Tourism taxes are common elsewhere in the world but vary considerably. Many are levied at a local rather than a national level, obviously to target hot-spots. Charges vary from as little as 0.10 to 7.50 Euros per person - per night, in Bulgaria and Belgium respectively. A stay in a campsite will cost you 0.10 Euros in Paris – but in the same city, you’ll pay 3.00 Euros in a three-star hotel – plus additional local taxes. Other places, like Berlin and Vienna, charge a percentage of accommodation cost. Japan and New Zealand charge a one-off fee – however many nights you stay. Here in the UK the idea isn’t new either. A UK local government inquiry looked at it in 2007, the Scottish Government consulted on it in 2019: it remains on-hold. The “UK-first” belongs to the London Borough of Hackney, which launched a voluntary levy project in 2014, which is invested into a community fund.

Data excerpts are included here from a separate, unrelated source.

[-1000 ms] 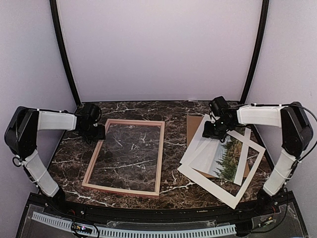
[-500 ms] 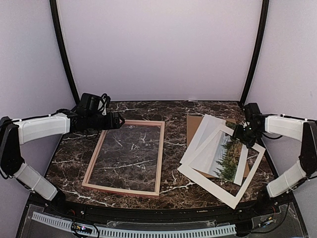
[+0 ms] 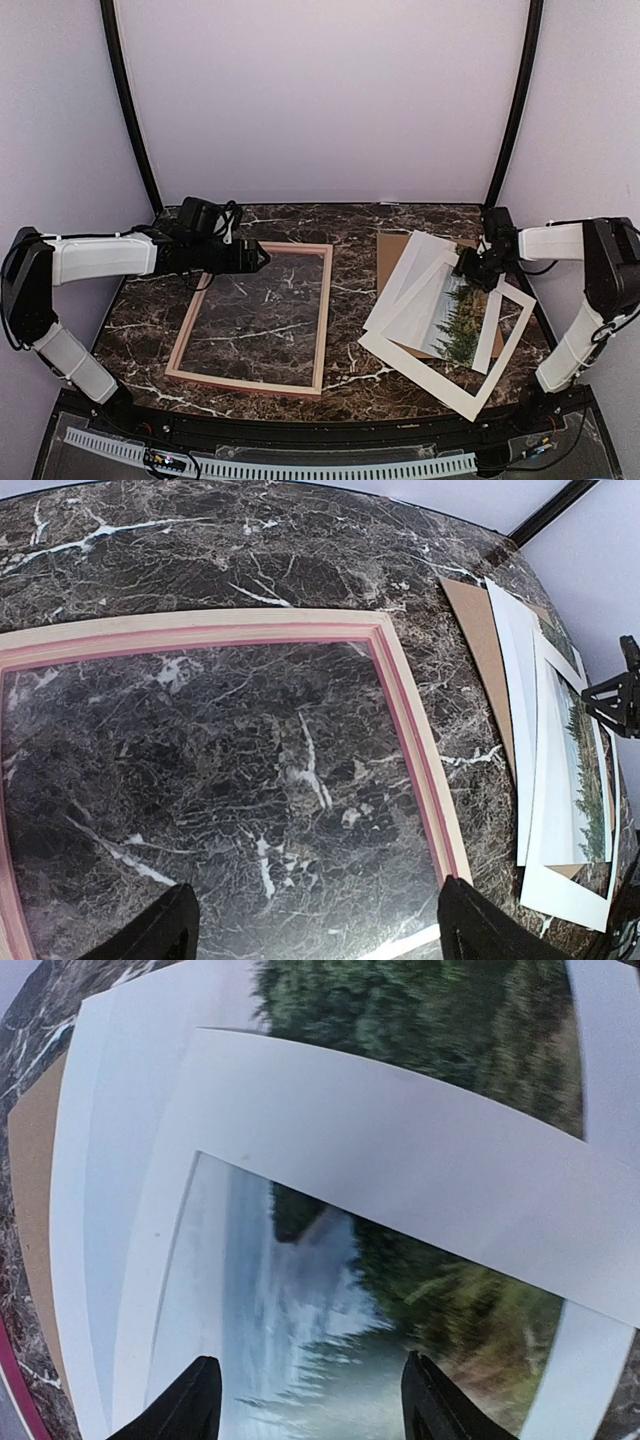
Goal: Put the photo into the frame
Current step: Adjust the glass panel in the frame body, then pick up the mat board from the photo.
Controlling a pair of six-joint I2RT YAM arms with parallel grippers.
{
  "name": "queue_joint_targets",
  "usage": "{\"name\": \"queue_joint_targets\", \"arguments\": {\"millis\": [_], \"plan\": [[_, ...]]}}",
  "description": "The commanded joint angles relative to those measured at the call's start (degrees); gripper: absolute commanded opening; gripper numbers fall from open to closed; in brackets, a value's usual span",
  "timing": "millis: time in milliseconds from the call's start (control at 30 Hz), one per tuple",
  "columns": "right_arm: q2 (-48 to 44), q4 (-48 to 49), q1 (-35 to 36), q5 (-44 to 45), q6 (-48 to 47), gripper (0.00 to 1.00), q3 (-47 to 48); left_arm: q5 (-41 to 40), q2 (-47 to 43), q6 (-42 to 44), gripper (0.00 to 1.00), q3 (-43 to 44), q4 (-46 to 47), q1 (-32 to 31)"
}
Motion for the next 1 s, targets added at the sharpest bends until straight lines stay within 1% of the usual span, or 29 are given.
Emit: {"name": "queue_joint_targets", "arguments": {"millis": [0, 167, 367, 700, 967], "plan": [[4.75, 3.99, 3.98, -1.49, -1.04, 0.62, 5.72, 1.23, 0.21, -0.54, 0.85, -0.43, 1.35, -0.62], [9.91, 5.15, 5.68, -1.84, -0.87, 0.62, 8.94, 1.15, 0.49, -0.88, 0.85, -0.30, 1.15, -0.91], [14.05, 6.23, 7.29, -2.62, -0.99, 0.61, 11.15, 0.86, 0.95, -0.95, 0.85, 0.03, 0.74, -1.11], [17.04, 7.77, 10.31, -4.27, -1.31, 0.60, 12.82, 0.80, 1.90, -0.89, 0.85, 0.38, 0.55, -1.20], [18.58, 9.58, 14.66, -7.73, -2.73, 0.59, 14.33, 1.26, 2.10, -0.53, 0.85, 0.55, 0.49, -1.41]]}}
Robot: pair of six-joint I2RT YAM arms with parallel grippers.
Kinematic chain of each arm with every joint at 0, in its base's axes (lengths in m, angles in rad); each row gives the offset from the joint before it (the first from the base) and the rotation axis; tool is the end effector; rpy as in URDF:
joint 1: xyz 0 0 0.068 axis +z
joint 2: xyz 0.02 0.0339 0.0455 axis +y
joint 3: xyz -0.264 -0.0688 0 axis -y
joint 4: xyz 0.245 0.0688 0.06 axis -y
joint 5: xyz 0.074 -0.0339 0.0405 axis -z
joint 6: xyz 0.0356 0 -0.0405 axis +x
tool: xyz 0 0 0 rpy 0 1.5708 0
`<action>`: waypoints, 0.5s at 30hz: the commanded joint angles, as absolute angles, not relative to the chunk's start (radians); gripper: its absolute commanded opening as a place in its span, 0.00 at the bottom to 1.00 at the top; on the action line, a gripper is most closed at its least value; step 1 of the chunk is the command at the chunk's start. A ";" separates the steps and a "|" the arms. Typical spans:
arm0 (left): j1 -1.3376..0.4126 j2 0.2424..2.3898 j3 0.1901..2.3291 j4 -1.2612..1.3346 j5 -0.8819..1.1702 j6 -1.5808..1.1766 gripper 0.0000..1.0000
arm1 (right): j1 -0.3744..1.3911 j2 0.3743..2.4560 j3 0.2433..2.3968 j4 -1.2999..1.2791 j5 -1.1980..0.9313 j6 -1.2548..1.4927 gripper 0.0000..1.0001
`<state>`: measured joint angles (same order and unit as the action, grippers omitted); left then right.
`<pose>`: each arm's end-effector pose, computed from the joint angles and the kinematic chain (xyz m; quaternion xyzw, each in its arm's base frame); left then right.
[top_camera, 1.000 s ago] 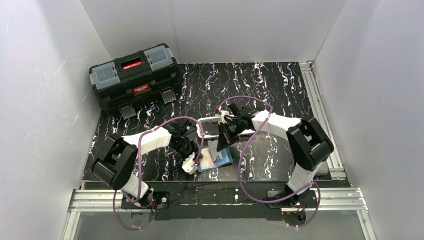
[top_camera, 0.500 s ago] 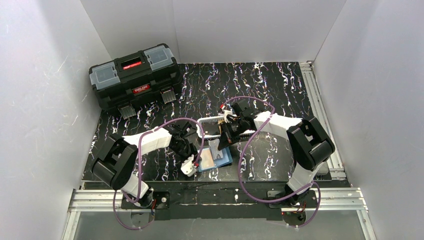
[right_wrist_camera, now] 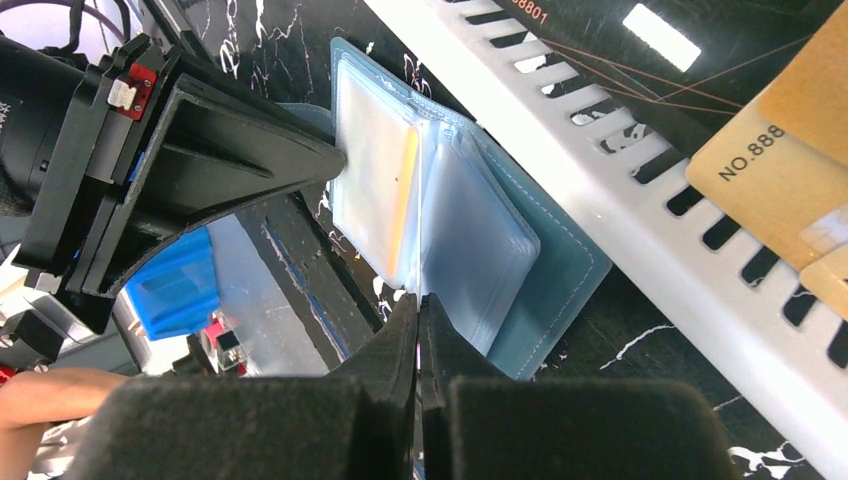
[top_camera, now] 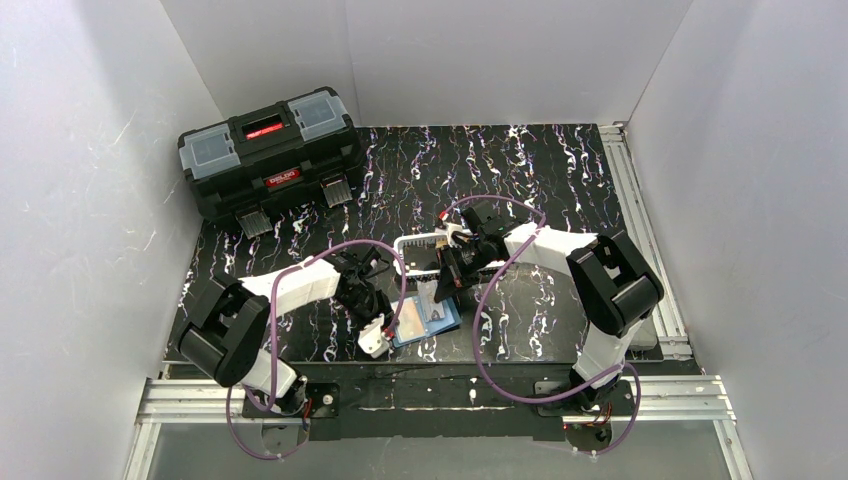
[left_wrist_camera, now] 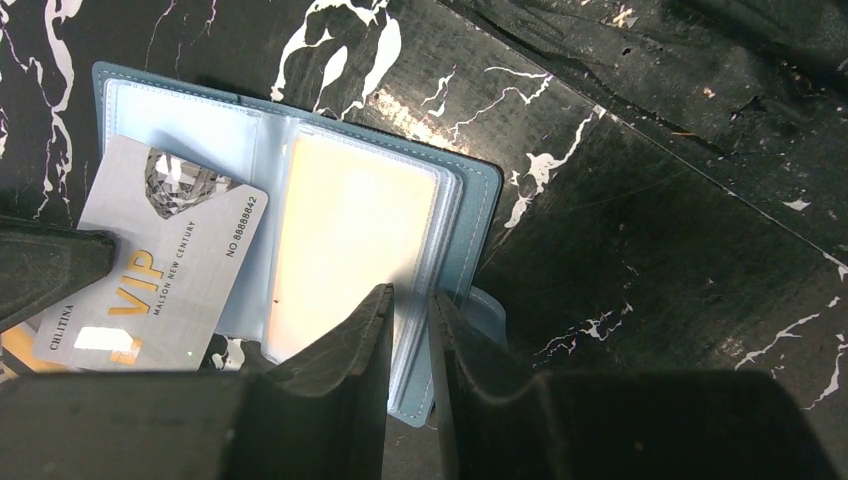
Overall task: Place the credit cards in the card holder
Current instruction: Insert the credit card into the card holder.
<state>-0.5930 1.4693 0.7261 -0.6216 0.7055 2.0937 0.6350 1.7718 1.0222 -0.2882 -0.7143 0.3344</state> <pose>0.1819 -0.1504 0.1556 0.9174 0.1759 -0.1856 0.3049 0.2633 0.2229 0.1623 -0.2264 0.8798 0.4134 0.0612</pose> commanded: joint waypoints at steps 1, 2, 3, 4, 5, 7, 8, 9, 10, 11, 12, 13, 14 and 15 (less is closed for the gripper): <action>-0.598 1.440 0.694 -0.704 0.704 2.296 0.20 | 0.638 1.769 1.040 -0.256 -0.756 0.339 0.01; -0.598 1.438 0.693 -0.705 0.705 2.298 0.19 | 0.639 1.772 1.041 -0.254 -0.762 0.339 0.01; -0.598 1.437 0.690 -0.707 0.707 2.301 0.19 | 0.640 1.777 1.044 -0.252 -0.767 0.340 0.01; -0.598 1.438 0.690 -0.707 0.707 2.304 0.18 | 0.640 1.781 1.046 -0.250 -0.772 0.339 0.01; -0.598 1.440 0.690 -0.707 0.707 2.306 0.17 | 0.640 1.783 1.045 -0.246 -0.775 0.339 0.01; -0.598 1.444 0.691 -0.707 0.711 2.306 0.15 | 0.640 1.781 1.041 -0.232 -0.783 0.344 0.01; -0.598 1.444 0.692 -0.706 0.714 2.306 0.14 | 0.640 1.780 1.040 -0.229 -0.785 0.344 0.01; -0.598 1.444 0.691 -0.706 0.715 2.307 0.13 | 0.640 1.781 1.040 -0.227 -0.787 0.345 0.01; -0.599 1.445 0.690 -0.706 0.717 2.306 0.13 | 0.640 1.782 1.040 -0.224 -0.793 0.345 0.01; -0.598 1.447 0.690 -0.705 0.720 2.307 0.12 | 0.640 1.782 1.040 -0.218 -0.796 0.347 0.01; -0.598 1.446 0.691 -0.704 0.723 2.306 0.11 | 0.640 1.783 1.037 -0.210 -0.807 0.350 0.01; -0.598 1.449 0.690 -0.703 0.724 2.307 0.10 | 0.640 1.783 1.037 -0.203 -0.809 0.353 0.01; -0.598 1.450 0.691 -0.701 0.725 2.307 0.10 | 0.642 1.787 1.038 -0.204 -0.809 0.352 0.01; -0.599 1.451 0.690 -0.700 0.727 2.307 0.10 | 0.643 1.792 1.040 -0.204 -0.813 0.350 0.01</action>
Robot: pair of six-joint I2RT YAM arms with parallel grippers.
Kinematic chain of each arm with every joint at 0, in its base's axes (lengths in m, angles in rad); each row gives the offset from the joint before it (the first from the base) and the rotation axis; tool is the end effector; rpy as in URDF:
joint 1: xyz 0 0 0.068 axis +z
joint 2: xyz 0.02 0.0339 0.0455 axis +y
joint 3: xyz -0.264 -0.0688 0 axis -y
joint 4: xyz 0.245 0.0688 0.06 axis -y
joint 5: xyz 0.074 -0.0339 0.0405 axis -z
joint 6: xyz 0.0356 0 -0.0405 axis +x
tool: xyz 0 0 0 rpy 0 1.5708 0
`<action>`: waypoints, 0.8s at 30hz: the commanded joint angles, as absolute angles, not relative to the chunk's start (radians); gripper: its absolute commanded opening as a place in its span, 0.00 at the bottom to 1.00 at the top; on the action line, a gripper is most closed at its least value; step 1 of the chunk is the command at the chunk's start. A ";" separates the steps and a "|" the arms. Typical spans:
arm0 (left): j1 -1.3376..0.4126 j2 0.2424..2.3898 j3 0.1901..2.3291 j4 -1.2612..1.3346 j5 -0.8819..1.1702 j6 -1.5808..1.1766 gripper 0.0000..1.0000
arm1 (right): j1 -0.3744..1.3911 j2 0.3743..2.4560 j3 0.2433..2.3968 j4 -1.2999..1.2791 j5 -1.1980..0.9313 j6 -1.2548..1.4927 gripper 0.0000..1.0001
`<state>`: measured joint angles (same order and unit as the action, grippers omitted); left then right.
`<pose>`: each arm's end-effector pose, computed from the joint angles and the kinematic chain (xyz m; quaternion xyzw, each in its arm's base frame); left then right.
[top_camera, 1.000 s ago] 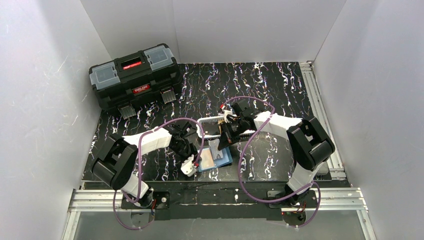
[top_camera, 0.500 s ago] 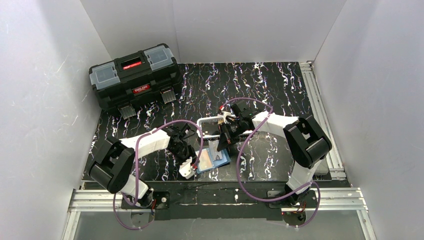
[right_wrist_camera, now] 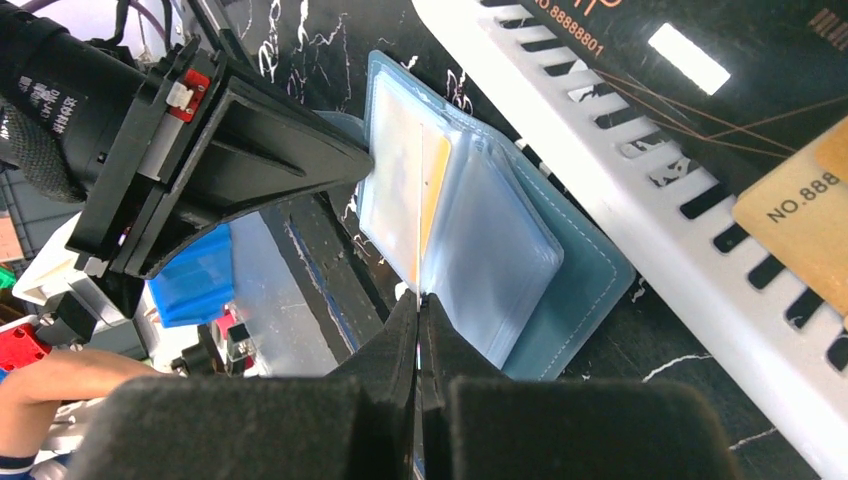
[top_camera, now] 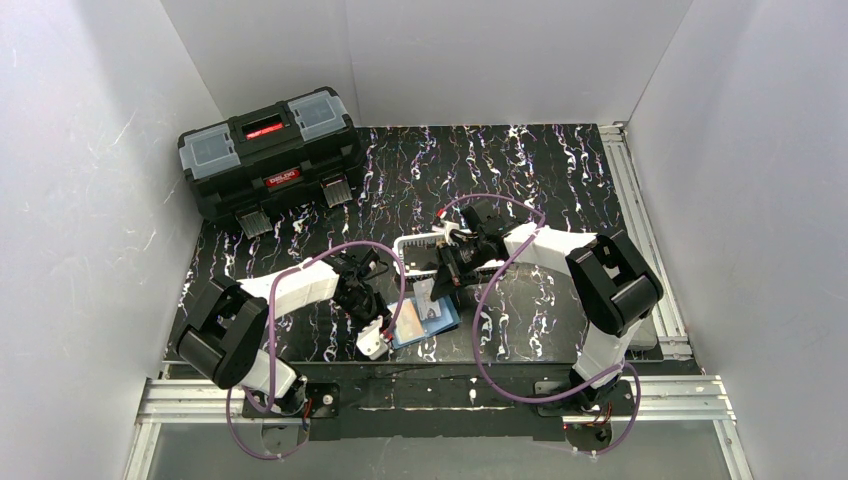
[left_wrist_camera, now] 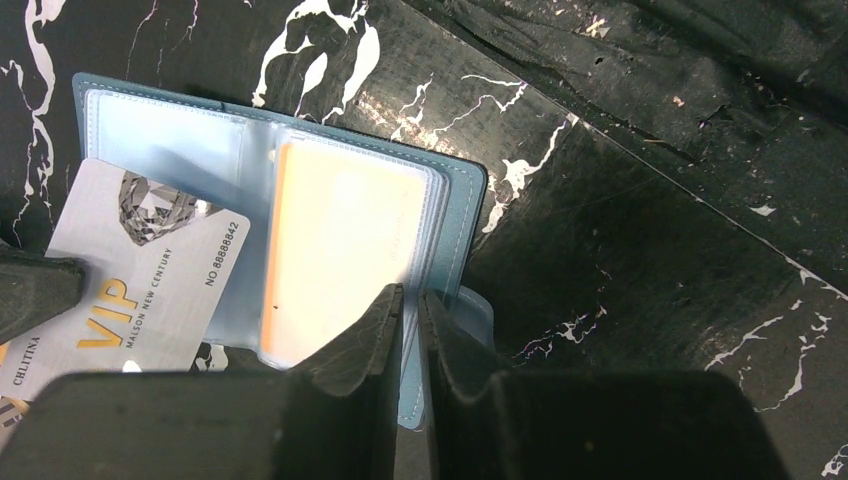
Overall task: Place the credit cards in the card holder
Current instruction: Insert the credit card into the card holder.
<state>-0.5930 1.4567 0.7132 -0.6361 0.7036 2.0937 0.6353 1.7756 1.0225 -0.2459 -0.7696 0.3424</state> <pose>0.1780 -0.1477 0.1548 0.9178 0.1787 -0.1898 0.2994 0.2649 0.2261 0.1645 -0.2345 0.8643 0.4407 0.0617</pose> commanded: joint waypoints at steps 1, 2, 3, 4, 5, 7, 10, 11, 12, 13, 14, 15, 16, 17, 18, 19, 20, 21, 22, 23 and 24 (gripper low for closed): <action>-0.600 1.452 0.692 -0.698 0.727 2.305 0.10 | 0.643 1.796 1.041 -0.204 -0.814 0.352 0.01; -0.600 1.452 0.692 -0.699 0.727 2.302 0.10 | 0.644 1.800 1.042 -0.203 -0.817 0.351 0.01; -0.601 1.451 0.690 -0.697 0.727 2.299 0.10 | 0.645 1.804 1.042 -0.201 -0.819 0.352 0.01; -0.601 1.451 0.690 -0.697 0.726 2.298 0.09 | 0.647 1.808 1.045 -0.201 -0.817 0.352 0.01; -0.601 1.451 0.690 -0.696 0.726 2.297 0.09 | 0.649 1.814 1.047 -0.200 -0.817 0.350 0.01; -0.601 1.447 0.691 -0.695 0.726 2.290 0.09 | 0.654 1.828 1.052 -0.199 -0.820 0.350 0.01; -0.601 1.443 0.693 -0.695 0.724 2.285 0.09 | 0.659 1.843 1.055 -0.197 -0.817 0.350 0.01; -0.602 1.443 0.693 -0.695 0.724 2.283 0.09 | 0.660 1.844 1.054 -0.194 -0.821 0.351 0.01; -0.602 1.443 0.693 -0.693 0.723 2.281 0.09 | 0.660 1.848 1.054 -0.192 -0.821 0.351 0.01; -0.603 1.442 0.694 -0.694 0.723 2.280 0.08 | 0.661 1.852 1.055 -0.193 -0.822 0.351 0.01; -0.603 1.442 0.695 -0.693 0.723 2.280 0.08 | 0.661 1.854 1.055 -0.193 -0.823 0.350 0.01; -0.603 1.442 0.693 -0.692 0.721 2.280 0.08 | 0.661 1.856 1.056 -0.193 -0.824 0.350 0.01; -0.603 1.443 0.693 -0.691 0.723 2.281 0.08 | 0.661 1.859 1.055 -0.194 -0.823 0.348 0.01; -0.603 1.443 0.693 -0.690 0.723 2.280 0.08 | 0.661 1.860 1.055 -0.197 -0.822 0.347 0.01; -0.604 1.444 0.693 -0.690 0.723 2.280 0.08 | 0.661 1.862 1.055 -0.199 -0.822 0.346 0.01; -0.604 1.445 0.694 -0.690 0.724 2.281 0.08 | 0.662 1.861 1.055 -0.201 -0.820 0.343 0.01; -0.604 1.446 0.695 -0.690 0.723 2.281 0.08 | 0.663 1.862 1.054 -0.206 -0.818 0.340 0.01; -0.605 1.447 0.695 -0.689 0.723 2.280 0.07 | 0.663 1.860 1.053 -0.212 -0.819 0.335 0.01; -0.606 1.448 0.696 -0.688 0.723 2.281 0.07 | 0.663 1.859 1.049 -0.214 -0.819 0.330 0.01; -0.606 1.448 0.697 -0.687 0.724 2.280 0.07 | 0.662 1.856 1.045 -0.219 -0.819 0.328 0.01; -0.606 1.449 0.699 -0.687 0.724 2.279 0.07 | 0.663 1.853 1.040 -0.223 -0.819 0.326 0.01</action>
<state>-0.5934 1.4567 0.7132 -0.6365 0.7025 2.0933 0.6567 1.8542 1.0248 -0.2131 -0.8116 0.3462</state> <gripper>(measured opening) 0.074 0.023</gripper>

In the Welcome to Wales plan, the then Deputy Minister Lord Dafydd Elis-Thomas MS wrote, “We will listen to the industry.” The tourism sector’s representative bodies have already made the point that the industry needed special support in the past two years, and even where levies exist internationally, other taxes like VAT are reduced to create room for the local tax. Understandably, industry-lobbying groups object to local taxes, which impinge on competitiveness, which might drive tourism business elsewhere in the UK. Equally, Welsh visitor taxes on accommodation in Wales might simply fill beds in the English border counties – and create a disproportionate image problem.
The most subtle of commentators look at the prospect of Tourism Tax in the light of the wider business issues faced by owners of holiday lets. The Welsh Government needs to look at the gamut of regulatory changes affecting the sector. These include occupancy-rates, tax thresholds, and Council Tax surcharges for additional homes. In the countryside, the Government must understand the fiscal-regulatory impacts on holiday letting businesses when their assets are undergoing maintenance, repair or improvement – or small businesses, which are put-on-hold owing to illness or caring responsibilities - and the business assets, are not generating income. We need the solution to be simple, however, avoiding a complex structure of occupancy-levels and tax rates. The existing HMRC model could be adopted.
The very human issues affecting small rural businesses in Wales really must be considered when the Welsh Government is looking to act on an impersonal “sector of the economy.” We are already working with likeminded partners in the tourism sector – and making representations to government.